── Data
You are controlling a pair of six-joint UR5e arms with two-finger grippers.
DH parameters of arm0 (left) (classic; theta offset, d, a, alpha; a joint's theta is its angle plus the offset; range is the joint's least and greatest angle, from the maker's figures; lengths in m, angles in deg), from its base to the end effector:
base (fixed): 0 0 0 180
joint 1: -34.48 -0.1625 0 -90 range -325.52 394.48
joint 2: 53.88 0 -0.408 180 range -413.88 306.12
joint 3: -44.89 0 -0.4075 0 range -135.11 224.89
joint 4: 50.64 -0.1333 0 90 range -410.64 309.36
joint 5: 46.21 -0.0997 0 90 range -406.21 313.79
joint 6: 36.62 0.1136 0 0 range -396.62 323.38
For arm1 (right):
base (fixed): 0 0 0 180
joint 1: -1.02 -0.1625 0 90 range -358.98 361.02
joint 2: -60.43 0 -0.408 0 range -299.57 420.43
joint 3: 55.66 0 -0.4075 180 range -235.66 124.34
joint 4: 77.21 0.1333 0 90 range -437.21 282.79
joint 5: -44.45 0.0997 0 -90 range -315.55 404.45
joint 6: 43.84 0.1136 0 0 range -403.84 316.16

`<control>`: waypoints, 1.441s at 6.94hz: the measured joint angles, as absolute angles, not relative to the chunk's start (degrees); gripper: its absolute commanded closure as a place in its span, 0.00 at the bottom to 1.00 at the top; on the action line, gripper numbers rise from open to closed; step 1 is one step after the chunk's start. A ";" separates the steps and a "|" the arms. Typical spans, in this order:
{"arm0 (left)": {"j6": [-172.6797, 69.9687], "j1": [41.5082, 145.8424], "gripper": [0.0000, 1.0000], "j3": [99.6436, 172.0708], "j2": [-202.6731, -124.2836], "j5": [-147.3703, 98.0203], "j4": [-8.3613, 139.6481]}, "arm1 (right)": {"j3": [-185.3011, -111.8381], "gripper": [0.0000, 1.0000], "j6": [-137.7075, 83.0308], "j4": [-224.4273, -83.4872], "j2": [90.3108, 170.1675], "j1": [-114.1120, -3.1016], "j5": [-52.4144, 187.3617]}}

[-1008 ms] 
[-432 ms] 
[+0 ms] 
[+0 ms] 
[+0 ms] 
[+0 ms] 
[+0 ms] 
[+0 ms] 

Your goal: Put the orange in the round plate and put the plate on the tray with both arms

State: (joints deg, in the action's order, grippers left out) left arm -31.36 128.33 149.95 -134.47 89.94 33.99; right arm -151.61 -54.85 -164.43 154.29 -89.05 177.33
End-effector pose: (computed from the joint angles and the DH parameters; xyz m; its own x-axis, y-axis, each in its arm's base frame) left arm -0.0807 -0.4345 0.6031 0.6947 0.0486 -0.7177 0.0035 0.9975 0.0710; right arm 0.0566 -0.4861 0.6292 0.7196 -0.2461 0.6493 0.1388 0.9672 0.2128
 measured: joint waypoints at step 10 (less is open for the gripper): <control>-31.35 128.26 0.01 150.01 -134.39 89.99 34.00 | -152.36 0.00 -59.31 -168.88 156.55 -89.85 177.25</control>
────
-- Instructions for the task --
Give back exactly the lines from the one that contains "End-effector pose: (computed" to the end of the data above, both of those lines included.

-- Task result --
End-effector pose: (computed from the joint angles and the DH parameters; xyz m; its own x-axis, y-axis, each in its arm's base frame) left arm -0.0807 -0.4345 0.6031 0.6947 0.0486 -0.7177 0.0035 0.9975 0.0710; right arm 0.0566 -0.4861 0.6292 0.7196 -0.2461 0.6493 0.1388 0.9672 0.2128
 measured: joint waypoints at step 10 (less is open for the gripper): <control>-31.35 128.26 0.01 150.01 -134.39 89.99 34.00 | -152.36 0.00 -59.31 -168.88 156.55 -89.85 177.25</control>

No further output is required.